■ **Aim of the exercise**
Leaving every picture out, please return exactly the lines from the top of the material below through the line with "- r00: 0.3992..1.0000", both included.

- - -

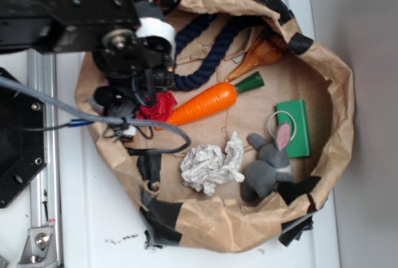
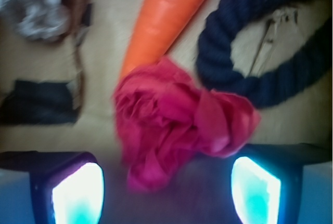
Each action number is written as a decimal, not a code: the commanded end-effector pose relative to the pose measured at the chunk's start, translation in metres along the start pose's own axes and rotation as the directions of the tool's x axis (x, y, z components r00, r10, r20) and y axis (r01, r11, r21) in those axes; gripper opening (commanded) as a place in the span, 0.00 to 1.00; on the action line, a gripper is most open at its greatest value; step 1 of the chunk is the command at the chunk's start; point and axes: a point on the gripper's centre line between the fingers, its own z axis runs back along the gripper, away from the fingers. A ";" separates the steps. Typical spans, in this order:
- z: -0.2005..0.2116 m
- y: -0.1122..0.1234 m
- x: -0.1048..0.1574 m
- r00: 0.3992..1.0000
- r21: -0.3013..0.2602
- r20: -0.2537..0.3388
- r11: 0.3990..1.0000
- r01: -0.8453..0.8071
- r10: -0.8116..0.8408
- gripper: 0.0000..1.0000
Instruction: Grab the red paper.
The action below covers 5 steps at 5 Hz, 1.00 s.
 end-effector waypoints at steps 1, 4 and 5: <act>-0.023 0.007 0.019 1.000 0.017 0.030 1.000 0.005 -0.006 1.00; -0.044 0.027 0.033 0.996 -0.002 -0.032 0.996 -0.089 0.089 0.00; -0.036 0.024 0.029 0.996 -0.002 -0.022 0.996 -0.084 0.084 0.00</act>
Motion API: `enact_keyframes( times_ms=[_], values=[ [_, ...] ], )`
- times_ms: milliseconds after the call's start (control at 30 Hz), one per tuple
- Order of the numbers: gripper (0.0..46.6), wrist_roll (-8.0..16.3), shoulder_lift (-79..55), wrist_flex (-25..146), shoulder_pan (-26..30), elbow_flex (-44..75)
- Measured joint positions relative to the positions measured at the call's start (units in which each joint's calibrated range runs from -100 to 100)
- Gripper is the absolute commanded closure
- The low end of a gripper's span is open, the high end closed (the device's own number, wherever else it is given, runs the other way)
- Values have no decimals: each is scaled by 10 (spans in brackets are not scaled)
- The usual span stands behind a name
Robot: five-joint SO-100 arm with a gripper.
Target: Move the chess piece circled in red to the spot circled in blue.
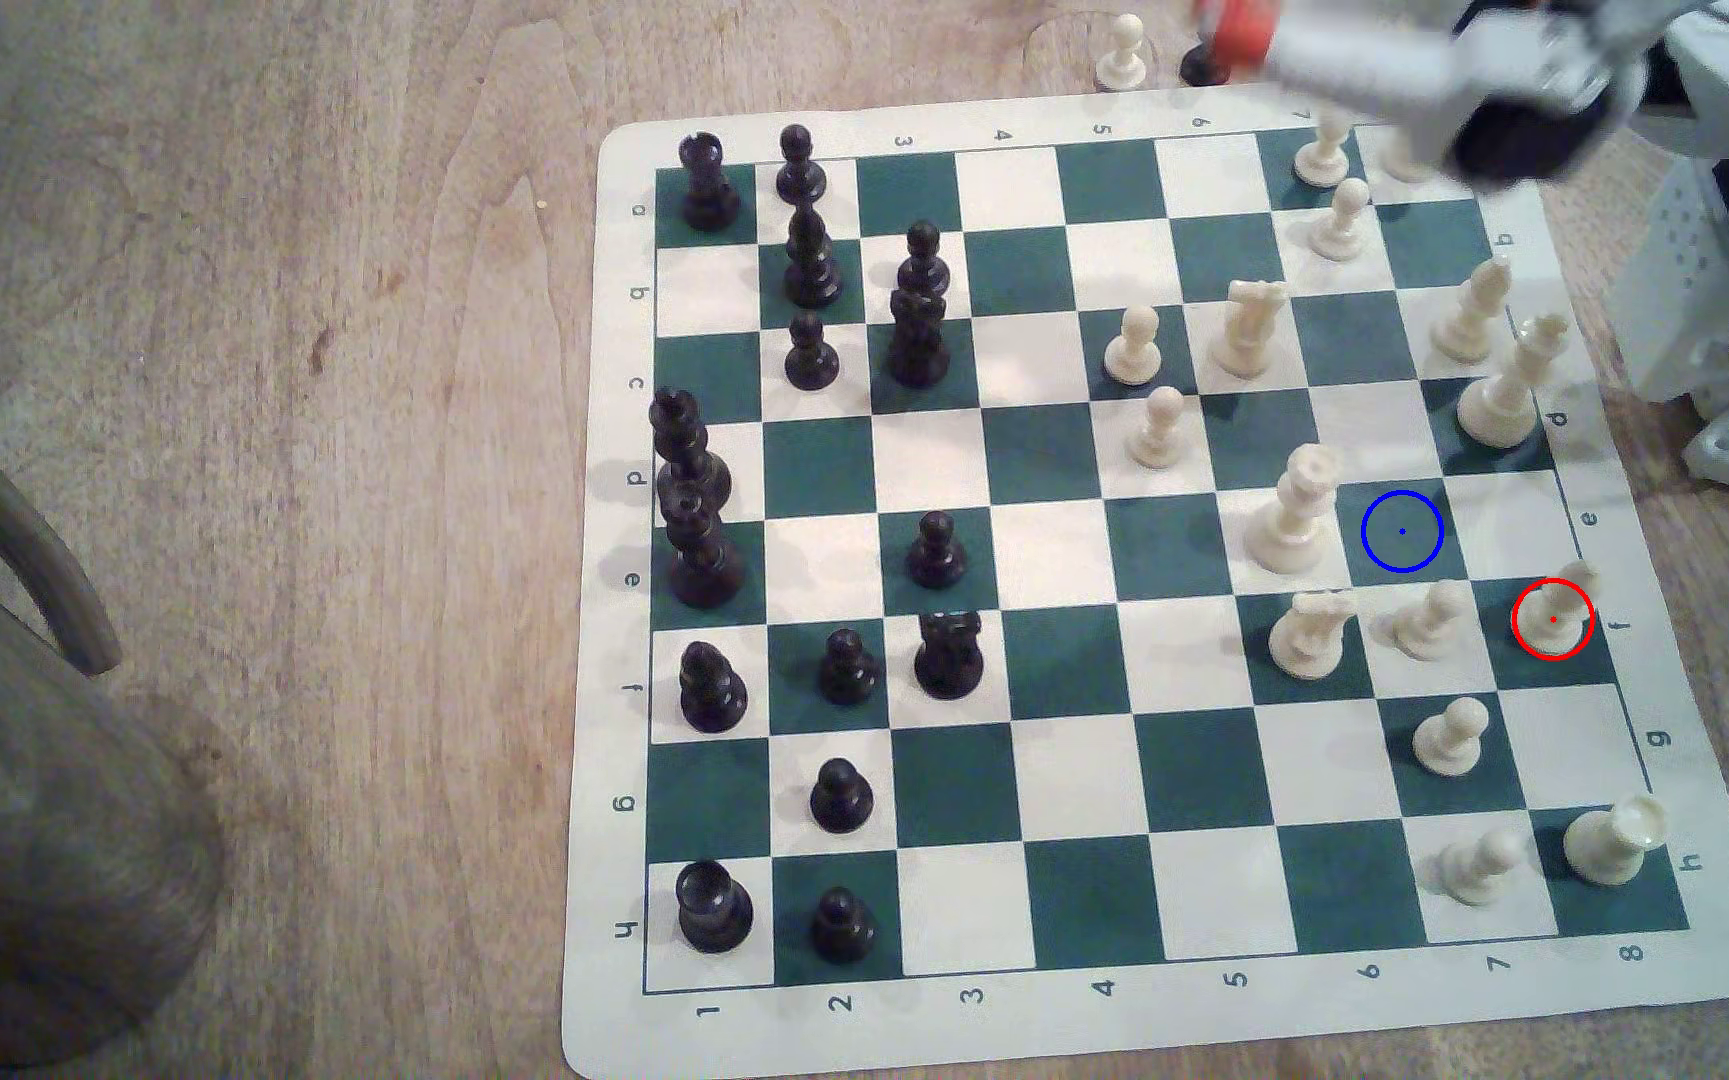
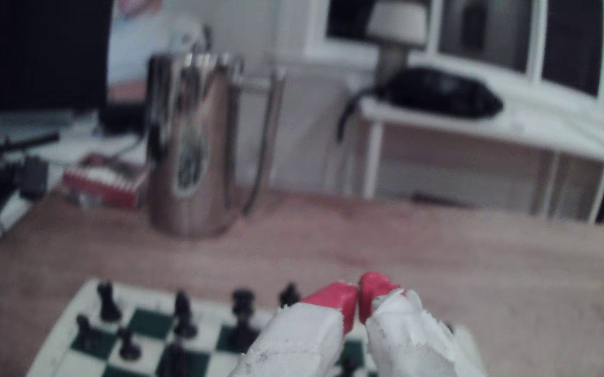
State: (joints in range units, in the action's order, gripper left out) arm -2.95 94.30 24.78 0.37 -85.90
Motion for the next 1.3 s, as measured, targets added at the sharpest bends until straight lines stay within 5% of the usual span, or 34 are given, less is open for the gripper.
enact_keyframes(
  times_ms=[100,300,733,867,1000,1300],
  values=[
    [465,16,-31,153,24,92],
    [465,86,-156,461,125,343],
    [464,206,-333,665,209,430],
    [454,225,-380,646,209,431],
    [375,228,-423,643,222,431],
    [319,228,-471,661,324,431]
  ],
)
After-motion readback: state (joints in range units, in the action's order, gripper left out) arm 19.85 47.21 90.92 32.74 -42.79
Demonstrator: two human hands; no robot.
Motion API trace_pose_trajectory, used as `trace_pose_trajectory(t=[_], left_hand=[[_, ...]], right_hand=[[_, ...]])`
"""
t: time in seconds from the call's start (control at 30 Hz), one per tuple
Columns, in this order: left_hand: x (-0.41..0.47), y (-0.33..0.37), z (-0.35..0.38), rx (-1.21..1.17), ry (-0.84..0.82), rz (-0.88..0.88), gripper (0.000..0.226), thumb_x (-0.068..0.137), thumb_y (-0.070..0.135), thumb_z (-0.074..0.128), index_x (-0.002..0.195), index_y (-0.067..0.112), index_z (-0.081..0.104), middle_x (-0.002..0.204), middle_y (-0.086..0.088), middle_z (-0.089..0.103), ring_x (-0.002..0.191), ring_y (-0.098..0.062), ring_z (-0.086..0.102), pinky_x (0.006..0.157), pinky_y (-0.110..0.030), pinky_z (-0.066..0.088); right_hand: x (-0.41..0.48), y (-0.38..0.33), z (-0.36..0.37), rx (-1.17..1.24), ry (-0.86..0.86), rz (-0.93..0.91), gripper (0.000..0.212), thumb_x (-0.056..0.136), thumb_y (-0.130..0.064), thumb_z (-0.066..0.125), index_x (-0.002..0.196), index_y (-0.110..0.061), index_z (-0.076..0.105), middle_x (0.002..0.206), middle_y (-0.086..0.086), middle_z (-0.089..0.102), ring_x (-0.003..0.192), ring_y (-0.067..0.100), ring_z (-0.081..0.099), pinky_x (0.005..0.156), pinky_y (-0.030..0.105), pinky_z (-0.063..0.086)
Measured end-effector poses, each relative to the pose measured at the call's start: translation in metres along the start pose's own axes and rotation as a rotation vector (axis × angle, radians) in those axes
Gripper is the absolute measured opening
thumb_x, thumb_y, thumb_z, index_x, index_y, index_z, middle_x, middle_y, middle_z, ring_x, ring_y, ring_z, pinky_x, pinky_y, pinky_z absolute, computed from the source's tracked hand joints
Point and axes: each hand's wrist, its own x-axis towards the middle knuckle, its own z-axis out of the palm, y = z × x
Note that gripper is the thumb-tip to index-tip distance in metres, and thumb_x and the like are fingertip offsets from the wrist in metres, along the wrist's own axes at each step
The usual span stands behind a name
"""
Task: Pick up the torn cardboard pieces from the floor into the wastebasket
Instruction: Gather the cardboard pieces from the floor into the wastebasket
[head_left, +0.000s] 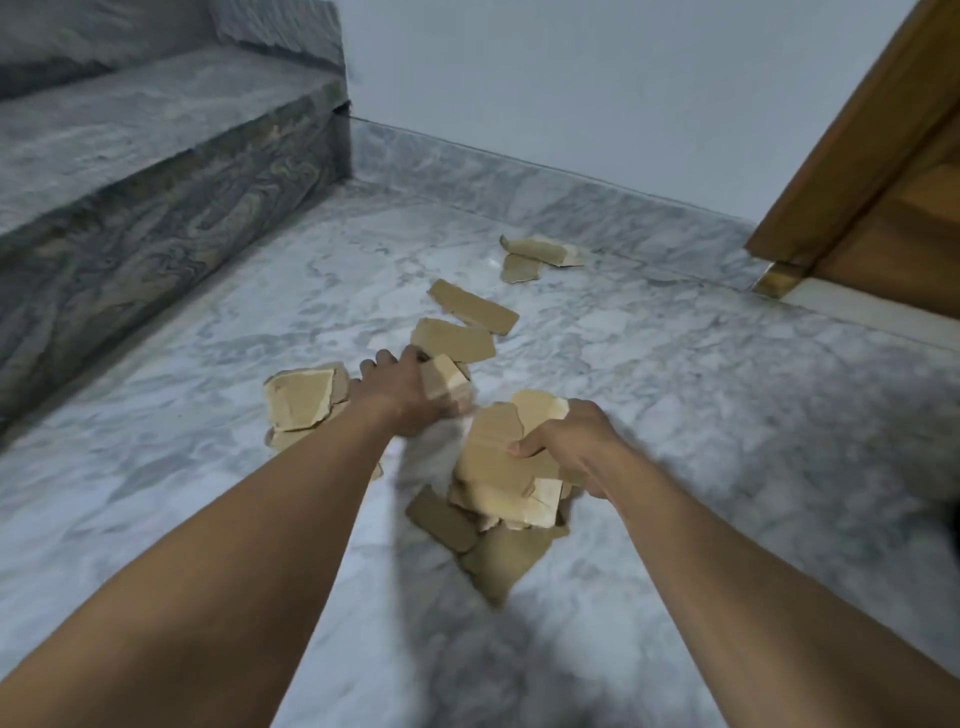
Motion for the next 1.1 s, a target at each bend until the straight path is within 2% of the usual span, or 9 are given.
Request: trace_pose_trajectory(t=[0.13,0.27,0.43,0.53,0.67,0.73,0.83,1.0,1.1], left_hand=[[-0.023,0.012,0.016,-0.039,0.02,-0.089,0.106,0.06,0.073,0.078,0.143,0.024,0.035,0.134,-0.01,0.047,0.127,-0.038,0.045,0.101,-0.049,0.043],[-0.039,0.015,0.018,-0.14,-0.051,-0.128,0.095,0.053,0.067,0.081,0.125,0.018,0.042,0.105,-0.006,0.064,0.099,-0.031,0.063,0.093,-0.044,0.052],[-0.068,0.036,0.012,-0.101,-0.07,-0.03,0.054,0.058,0.046,0.089,0.09,0.016,0.058,0.079,-0.002,0.064,0.068,-0.019,0.062,0.059,-0.027,0.047],[-0.075,0.055,0.008,-0.079,-0.046,0.051,0.031,0.079,0.036,0.081,0.091,0.012,0.066,0.097,-0.007,0.07,0.086,-0.025,0.065,0.066,-0.029,0.044],[-0.091,0.103,-0.01,-0.266,-0.159,0.174,0.011,0.085,0.021,0.077,0.089,0.013,0.07,0.095,-0.009,0.069,0.088,-0.025,0.065,0.073,-0.032,0.053],[-0.108,0.139,-0.03,-0.383,-0.237,0.253,0.008,0.087,0.01,0.075,0.085,0.012,0.068,0.087,-0.01,0.066,0.08,-0.025,0.063,0.075,-0.035,0.056],[-0.131,0.203,-0.064,-0.545,-0.28,0.386,0.016,0.087,0.012,0.076,0.078,0.001,0.07,0.073,-0.014,0.06,0.055,-0.023,0.055,0.046,-0.026,0.044],[-0.178,0.336,-0.1,-0.71,-0.395,0.704,0.021,0.09,-0.012,0.041,0.099,-0.014,0.059,0.089,-0.025,0.052,0.074,-0.032,0.048,0.042,-0.024,0.042],[-0.206,0.42,-0.097,-0.771,-0.443,0.772,0.026,0.096,-0.007,0.046,0.12,-0.01,0.056,0.109,-0.025,0.06,0.084,-0.039,0.061,0.05,-0.037,0.056]], right_hand=[[-0.016,0.024,-0.042,0.019,0.031,0.012,0.056,0.056,-0.007,0.094,0.106,-0.006,0.068,0.101,0.01,0.074,0.09,0.03,0.069,0.077,0.04,0.06],[-0.036,0.033,-0.075,0.08,0.04,0.009,0.049,0.055,-0.003,0.093,0.099,-0.007,0.071,0.093,0.012,0.076,0.085,0.033,0.072,0.076,0.051,0.062],[-0.054,0.031,-0.112,0.108,0.064,-0.014,0.073,0.039,-0.016,0.098,0.105,-0.007,0.066,0.1,0.012,0.073,0.095,0.033,0.069,0.083,0.053,0.06],[-0.062,0.029,-0.146,0.102,0.096,-0.041,0.099,0.016,-0.025,0.094,0.11,-0.009,0.066,0.105,0.011,0.072,0.098,0.034,0.069,0.082,0.056,0.06],[-0.1,0.005,-0.213,0.069,0.152,-0.082,0.091,0.036,-0.017,0.096,0.117,-0.01,0.056,0.11,0.012,0.069,0.098,0.034,0.068,0.084,0.055,0.059],[-0.116,-0.005,-0.253,0.063,0.185,-0.096,0.106,0.028,-0.017,0.096,0.125,-0.012,0.054,0.11,0.012,0.07,0.097,0.035,0.069,0.084,0.057,0.058],[-0.147,-0.015,-0.318,0.049,0.272,-0.124,0.102,0.034,-0.013,0.097,0.125,-0.012,0.052,0.109,0.014,0.069,0.095,0.035,0.07,0.082,0.057,0.059],[-0.214,0.0,-0.427,0.101,0.466,-0.096,0.055,0.072,-0.002,0.086,0.116,-0.007,0.055,0.102,0.018,0.071,0.086,0.035,0.073,0.074,0.051,0.062],[-0.232,0.034,-0.483,0.192,0.59,-0.055,0.053,0.076,-0.004,0.084,0.118,-0.008,0.052,0.102,0.019,0.069,0.083,0.035,0.072,0.069,0.051,0.062]])
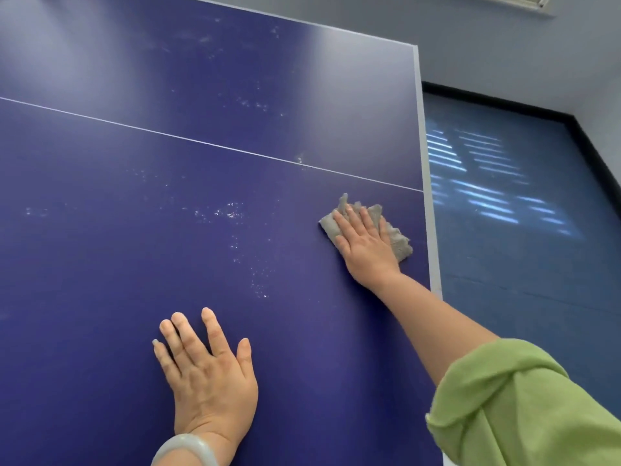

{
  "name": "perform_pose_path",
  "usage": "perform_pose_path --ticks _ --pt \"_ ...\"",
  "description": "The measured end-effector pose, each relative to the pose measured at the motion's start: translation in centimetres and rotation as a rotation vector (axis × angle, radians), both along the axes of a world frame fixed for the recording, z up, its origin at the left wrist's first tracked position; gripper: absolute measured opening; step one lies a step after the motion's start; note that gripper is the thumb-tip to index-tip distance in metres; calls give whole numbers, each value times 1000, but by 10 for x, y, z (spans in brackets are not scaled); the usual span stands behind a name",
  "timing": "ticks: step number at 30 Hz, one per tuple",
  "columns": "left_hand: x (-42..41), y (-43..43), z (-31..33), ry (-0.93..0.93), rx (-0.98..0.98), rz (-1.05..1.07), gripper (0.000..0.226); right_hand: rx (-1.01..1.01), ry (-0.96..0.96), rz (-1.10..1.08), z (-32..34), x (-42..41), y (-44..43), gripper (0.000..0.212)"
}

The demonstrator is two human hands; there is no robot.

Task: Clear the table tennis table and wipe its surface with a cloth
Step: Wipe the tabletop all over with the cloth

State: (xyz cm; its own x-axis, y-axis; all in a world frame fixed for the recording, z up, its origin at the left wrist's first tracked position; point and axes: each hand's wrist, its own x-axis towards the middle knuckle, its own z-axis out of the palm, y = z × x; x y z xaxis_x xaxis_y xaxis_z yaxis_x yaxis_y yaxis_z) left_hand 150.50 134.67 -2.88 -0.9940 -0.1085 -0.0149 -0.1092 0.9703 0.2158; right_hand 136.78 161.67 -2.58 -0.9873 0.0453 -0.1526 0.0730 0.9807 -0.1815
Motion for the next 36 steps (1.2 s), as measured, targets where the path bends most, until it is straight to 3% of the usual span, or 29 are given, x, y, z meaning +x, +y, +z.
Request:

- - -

■ **Problem solution**
Each action number is written as a decimal, not a code: the commanded end-effector pose relative to the pose measured at the chunk's start, translation in metres along the start pose's own axes and rotation as the directions of the tool's x axis (x, y, z components r00, r10, r20) and y axis (r01, r11, r21) in those axes; gripper opening (commanded) as a place in the span, 0.00 to 1.00; on the action line, a gripper is most open at its greatest value; step 1 of the chunk is the command at the chunk's start; point and axes: a point on the gripper's centre line between the fingers, its own z axis runs back along the gripper, away from the fingers. A ";" separates the steps. Typical spans, in this order:
- z: -0.2005..0.2116 m
- y: -0.1122..0.1234 m
- x: -0.1048..0.1574 m
- r00: 0.3992..1.0000

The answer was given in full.